Inside the main method a new thread, t1, is started and will move into the running state at the discretion of the thread scheduler. The A.run method invokes the wait method on the String array object, sa, causing the thread to block until another thread invokes the sa.notify method. Before the B.main method invokes sa.notify all of the elements of the String array object, sa, have already been updated.

BUt as the block
synchronized (sa) { sa[0] = "Done"; sa[1] = "A"; sa[2] = "B"; sa[3] = "C"; sa.notify(); }
is synchronized, there's no importance if sa.notify() is called before or after updating sa's array. Anyway, we go out of the synchronized block when all the instructions inside it have been executed
So, the following code should give exactly the same result, no?
synchronized (sa) { sa.notify(); sa[0] = "Done"; sa[1] = "A"; sa[2] = "B"; sa[3] = "C"; }
I tested it, and on my computer, it's the case.
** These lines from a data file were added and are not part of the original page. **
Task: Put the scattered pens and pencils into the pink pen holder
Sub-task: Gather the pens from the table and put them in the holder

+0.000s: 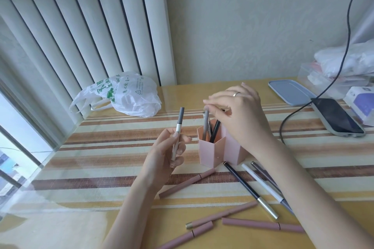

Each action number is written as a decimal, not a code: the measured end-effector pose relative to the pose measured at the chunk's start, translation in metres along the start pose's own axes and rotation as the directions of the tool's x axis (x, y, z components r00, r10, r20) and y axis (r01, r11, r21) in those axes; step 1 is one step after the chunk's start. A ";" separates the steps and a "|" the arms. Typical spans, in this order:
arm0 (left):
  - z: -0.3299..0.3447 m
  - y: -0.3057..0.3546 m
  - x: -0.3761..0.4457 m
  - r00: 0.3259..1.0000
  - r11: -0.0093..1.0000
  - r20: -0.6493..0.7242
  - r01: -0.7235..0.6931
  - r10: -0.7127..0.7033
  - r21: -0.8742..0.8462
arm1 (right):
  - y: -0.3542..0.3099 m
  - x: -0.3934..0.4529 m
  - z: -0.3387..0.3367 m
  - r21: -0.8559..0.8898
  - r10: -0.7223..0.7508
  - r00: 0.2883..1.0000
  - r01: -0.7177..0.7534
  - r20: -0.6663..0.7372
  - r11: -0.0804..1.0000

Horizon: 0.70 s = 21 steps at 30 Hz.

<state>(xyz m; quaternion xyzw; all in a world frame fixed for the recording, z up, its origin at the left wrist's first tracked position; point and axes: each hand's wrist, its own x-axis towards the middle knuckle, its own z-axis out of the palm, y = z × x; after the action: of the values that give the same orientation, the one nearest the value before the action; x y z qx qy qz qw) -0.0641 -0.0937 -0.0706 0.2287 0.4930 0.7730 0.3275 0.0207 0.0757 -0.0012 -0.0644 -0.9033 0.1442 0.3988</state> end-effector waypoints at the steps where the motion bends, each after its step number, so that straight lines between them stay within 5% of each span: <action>1: 0.001 0.001 -0.001 1.000 1.000 0.008 0.003 -0.003 0.010 | -0.003 0.001 -0.002 -0.010 -0.012 1.000 0.012 -0.014 1.000; 6: 0.005 0.002 -0.006 0.996 0.999 0.090 0.001 -0.006 0.046 | -0.021 -0.003 -0.002 0.046 -0.086 0.990 0.081 0.108 0.996; 11: 0.005 0.001 -0.005 0.991 0.999 0.133 -0.020 0.015 0.034 | -0.019 0.000 -0.003 0.360 0.032 0.987 -0.088 0.158 0.929; 16: 0.005 -0.001 -0.004 0.987 0.999 0.159 -0.023 0.019 0.022 | -0.021 0.000 -0.010 0.400 0.033 0.981 -0.108 0.190 0.910; 21: 0.004 -0.001 -0.003 0.991 0.993 0.130 -0.024 0.008 0.118 | -0.012 0.007 -0.023 0.498 0.161 0.973 -0.058 -0.166 0.865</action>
<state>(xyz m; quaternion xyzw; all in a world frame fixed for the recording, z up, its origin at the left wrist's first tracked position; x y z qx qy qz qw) -0.0591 -0.0932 -0.0702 0.3014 0.5143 0.7282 0.3382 0.0335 0.0704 0.0225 -0.0271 -0.7869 0.3833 0.4829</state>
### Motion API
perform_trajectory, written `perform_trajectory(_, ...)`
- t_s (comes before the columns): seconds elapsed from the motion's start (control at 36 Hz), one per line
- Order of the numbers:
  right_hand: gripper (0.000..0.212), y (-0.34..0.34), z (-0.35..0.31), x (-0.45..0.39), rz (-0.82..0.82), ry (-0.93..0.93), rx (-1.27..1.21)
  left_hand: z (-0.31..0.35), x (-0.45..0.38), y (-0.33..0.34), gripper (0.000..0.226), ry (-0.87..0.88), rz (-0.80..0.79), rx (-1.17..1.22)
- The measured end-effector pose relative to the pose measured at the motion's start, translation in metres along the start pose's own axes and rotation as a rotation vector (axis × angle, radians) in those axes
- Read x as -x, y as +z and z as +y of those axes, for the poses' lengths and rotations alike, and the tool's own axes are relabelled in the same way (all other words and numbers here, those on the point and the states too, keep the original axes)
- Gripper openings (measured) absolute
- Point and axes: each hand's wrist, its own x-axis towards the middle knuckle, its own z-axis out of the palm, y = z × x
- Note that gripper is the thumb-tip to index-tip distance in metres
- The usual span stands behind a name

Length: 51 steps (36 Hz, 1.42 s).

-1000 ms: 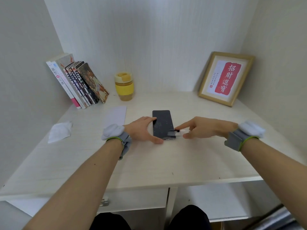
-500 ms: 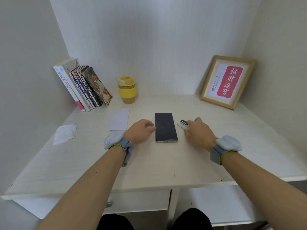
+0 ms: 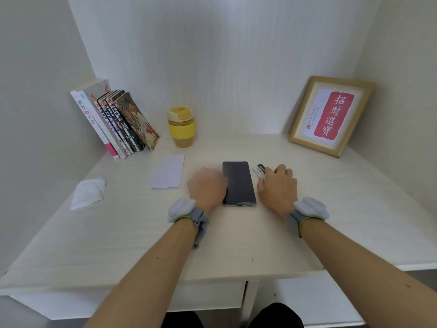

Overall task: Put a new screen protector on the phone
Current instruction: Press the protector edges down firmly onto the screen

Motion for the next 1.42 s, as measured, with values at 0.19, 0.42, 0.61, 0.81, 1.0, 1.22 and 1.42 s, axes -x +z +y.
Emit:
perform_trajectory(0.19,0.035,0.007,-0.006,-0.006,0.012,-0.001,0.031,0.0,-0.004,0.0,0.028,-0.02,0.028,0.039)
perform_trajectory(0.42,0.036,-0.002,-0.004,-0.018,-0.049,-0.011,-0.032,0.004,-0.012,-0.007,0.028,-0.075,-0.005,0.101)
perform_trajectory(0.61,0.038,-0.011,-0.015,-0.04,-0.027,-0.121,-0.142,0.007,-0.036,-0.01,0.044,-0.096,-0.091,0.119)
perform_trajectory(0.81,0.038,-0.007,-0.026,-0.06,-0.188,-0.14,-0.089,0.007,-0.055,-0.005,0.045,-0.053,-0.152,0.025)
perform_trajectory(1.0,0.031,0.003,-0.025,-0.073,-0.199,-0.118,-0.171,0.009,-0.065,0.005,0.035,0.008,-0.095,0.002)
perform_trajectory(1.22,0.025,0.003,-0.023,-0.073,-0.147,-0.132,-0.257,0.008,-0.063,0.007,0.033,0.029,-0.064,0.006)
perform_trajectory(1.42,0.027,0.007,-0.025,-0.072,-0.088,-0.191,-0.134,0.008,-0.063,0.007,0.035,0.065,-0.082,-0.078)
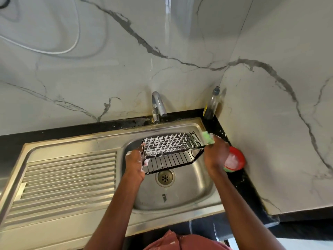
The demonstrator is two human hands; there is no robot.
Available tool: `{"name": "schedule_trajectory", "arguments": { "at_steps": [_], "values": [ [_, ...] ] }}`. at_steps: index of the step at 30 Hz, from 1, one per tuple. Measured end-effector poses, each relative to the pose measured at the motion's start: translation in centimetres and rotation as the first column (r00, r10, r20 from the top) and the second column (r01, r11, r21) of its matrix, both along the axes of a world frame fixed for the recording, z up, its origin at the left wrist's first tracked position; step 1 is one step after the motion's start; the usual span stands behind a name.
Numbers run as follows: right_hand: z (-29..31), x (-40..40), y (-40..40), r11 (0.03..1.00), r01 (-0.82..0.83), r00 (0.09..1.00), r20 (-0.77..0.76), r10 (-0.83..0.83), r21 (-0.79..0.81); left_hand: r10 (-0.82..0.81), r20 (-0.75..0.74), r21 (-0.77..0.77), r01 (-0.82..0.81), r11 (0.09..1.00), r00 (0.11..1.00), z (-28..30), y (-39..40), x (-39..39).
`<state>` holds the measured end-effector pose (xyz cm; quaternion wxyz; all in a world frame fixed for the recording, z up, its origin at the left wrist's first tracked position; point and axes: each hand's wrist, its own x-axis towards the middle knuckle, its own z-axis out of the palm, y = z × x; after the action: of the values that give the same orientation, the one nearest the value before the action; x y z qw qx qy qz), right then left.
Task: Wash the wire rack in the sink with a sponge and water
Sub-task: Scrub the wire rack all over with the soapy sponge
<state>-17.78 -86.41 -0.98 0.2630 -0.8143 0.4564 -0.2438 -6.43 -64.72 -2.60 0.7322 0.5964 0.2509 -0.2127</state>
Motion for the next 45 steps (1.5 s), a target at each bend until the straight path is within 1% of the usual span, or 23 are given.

But can we generalize?
Thanks for your answer,
Cyril

I think when a thread issued a notify()/notifyall() call, what it is saying to other threads in the wait set is, "Hey, I am about to release the lock on this object. Get ready!". However, this does not mean that that thread will give up the lock immediately, nor will it guarantee a certain thread to obtain the lock.
Just my 2 cents

Cyril, the notify() method MUST be there in order to make sure that your code will not run forever. Imagine what would happen if t1 gets executed before the main thread gets the lock on sa, i.e before the code below is execuuted:
synchronized (sa) {
sa[0] = "Done";
sa[1] = "A";
sa[2] = "B";
sa[3] = "C";
sa.notify();
}
It would check that: "!sa[0].equals("Done"))", whcich is true, so it goes and it waits! releases the lock on sa (because of wait) and then main can go further with the code above (setting the values of sa). Now if there is NO notify in the end, thread t1 will wait forever, so your program will never end!
Try to put a Thread.yield() or Thread.sleep(10) after you start t1 (so after the t1.start(); call), to give a chance to t1 to start its execution before the main. You will see that without a notify, your program runs forever.
Miki

Miki,
Thanks for your response.
As you say, i'm sure that notify() instruction is necessary so that t1 thread doesn't have to wait for ever.
But my question was more precisely: is the place of this notify() methodin synchronized code necessary at the end?
Normally, it should'nt harm, because the lock is out when all the block has been executed.
But is it really the case?

Both the code exactly the same as notify call has nothing to do with releasing of the lock.
Inorder to make sure that code doesn't wait for ever i think it better to use join rather than the wait & notify in the above scenario.
Thomas

Cyril, you are correct that the notify method can be placed anywhere within the synchronized block.
In very formal terminology,
Notification actions occur upon invocation of methods Object.notify() and Object.notifyAll(). Let thread T be the thread executing either of these methods on Object M, and let N be the number of lock actions by T on M that have not been matched by unlock actions.
If N is greater than zero and this is a notify operation, then, if M's wait set is not empty, a thread U that is a member of M's current wait set is selected and removed from the wait set. (There is no guarantee about which thread in the wait set is selected.) This removal from the wait set enables U's resumption in a wait action. Notice however, that U's lock actions upon resumption cannot succeed until some time after T fully releases the lock for M.
From Proposed revision to Section 17.4, Wait Sets and notification , Doug Lea
Relevant to your question is the last sentence.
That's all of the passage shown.